▶ **TASK BRIEF**: What appears in the data must be reproduced exactly.

── RAW DATA

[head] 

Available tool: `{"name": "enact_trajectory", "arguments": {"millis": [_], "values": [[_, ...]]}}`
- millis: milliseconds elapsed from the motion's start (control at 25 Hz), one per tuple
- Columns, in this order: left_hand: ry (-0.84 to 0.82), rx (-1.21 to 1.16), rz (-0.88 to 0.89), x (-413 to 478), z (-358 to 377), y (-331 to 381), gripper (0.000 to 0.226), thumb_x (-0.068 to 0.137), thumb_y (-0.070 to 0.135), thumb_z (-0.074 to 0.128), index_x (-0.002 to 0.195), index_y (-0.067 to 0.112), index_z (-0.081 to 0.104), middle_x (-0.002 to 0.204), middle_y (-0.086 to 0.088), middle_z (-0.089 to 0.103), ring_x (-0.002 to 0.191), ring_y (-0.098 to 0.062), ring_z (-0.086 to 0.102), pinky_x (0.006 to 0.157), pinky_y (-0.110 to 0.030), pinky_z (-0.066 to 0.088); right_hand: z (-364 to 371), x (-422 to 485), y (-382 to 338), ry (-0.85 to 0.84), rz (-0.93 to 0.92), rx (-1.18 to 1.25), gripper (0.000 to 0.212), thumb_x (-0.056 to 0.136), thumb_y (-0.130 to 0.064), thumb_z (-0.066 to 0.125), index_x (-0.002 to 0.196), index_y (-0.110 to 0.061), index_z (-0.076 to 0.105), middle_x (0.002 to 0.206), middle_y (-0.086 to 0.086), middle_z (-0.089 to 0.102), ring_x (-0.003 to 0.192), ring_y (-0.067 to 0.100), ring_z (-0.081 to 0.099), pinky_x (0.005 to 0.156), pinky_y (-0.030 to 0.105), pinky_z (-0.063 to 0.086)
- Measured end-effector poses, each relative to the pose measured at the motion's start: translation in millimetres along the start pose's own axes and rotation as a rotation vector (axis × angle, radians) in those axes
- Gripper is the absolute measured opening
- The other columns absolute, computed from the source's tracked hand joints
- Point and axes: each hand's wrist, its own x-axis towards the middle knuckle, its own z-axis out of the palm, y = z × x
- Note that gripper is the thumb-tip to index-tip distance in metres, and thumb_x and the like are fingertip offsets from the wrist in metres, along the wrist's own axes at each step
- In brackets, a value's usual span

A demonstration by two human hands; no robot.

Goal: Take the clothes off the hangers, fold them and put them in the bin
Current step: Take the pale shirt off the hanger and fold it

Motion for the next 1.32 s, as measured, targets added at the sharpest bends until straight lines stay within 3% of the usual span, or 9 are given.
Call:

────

▶ **REPLY TO THE EXERCISE**:
[head] 

Available tool: `{"name": "enact_trajectory", "arguments": {"millis": [_], "values": [[_, ...]]}}`
- millis: milliseconds elapsed from the motion's start (control at 25 Hz), one per tuple
- Columns, in this order: left_hand: ry (-0.84 to 0.82), rx (-1.21 to 1.16), rz (-0.88 to 0.89), x (-413 to 478), z (-358 to 377), y (-331 to 381), gripper (0.000 to 0.226), thumb_x (-0.068 to 0.137), thumb_y (-0.070 to 0.135), thumb_z (-0.074 to 0.128), index_x (-0.002 to 0.195), index_y (-0.067 to 0.112), index_z (-0.081 to 0.104), middle_x (-0.002 to 0.204), middle_y (-0.086 to 0.088), middle_z (-0.089 to 0.103), ring_x (-0.002 to 0.191), ring_y (-0.098 to 0.062), ring_z (-0.086 to 0.102), pinky_x (0.006 to 0.157), pinky_y (-0.110 to 0.030), pinky_z (-0.066 to 0.088); right_hand: z (-364 to 371), x (-422 to 485), y (-382 to 338), ry (-0.85 to 0.84), rz (-0.93 to 0.92), rx (-1.18 to 1.25), gripper (0.000 to 0.212), thumb_x (-0.056 to 0.136), thumb_y (-0.130 to 0.064), thumb_z (-0.066 to 0.125), index_x (-0.002 to 0.196), index_y (-0.110 to 0.061), index_z (-0.076 to 0.105), middle_x (0.002 to 0.206), middle_y (-0.086 to 0.086), middle_z (-0.089 to 0.102), ring_x (-0.003 to 0.192), ring_y (-0.067 to 0.100), ring_z (-0.081 to 0.099), pinky_x (0.005 to 0.156), pinky_y (-0.030 to 0.105), pinky_z (-0.063 to 0.086)
- Measured end-effector poses, each relative to the pose measured at the motion's start: translation in millimetres along the start pose's own axes and rotation as a rotation vector (axis × angle, radians) in those axes
- Gripper is the absolute measured opening
- The other columns absolute, computed from the source's tracked hand joints
- Point and axes: each hand's wrist, its own x-axis towards the middle knuckle, its own z-axis out of the palm, y = z × x
- Note that gripper is the thumb-tip to index-tip distance in metres, and thumb_x and the like are fingertip offsets from the wrist in metres, along the wrist's own axes at each step
- In brackets, a value's usual span

A demonstration by two human hands; no robot.

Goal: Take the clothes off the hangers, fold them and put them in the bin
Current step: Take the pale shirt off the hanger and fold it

Motion for the next 1.32 s, as measured, targets added at the sharpest bends until straight lines stay within 3% of the usual span, or 9 are given.
Call:

That is the entire output.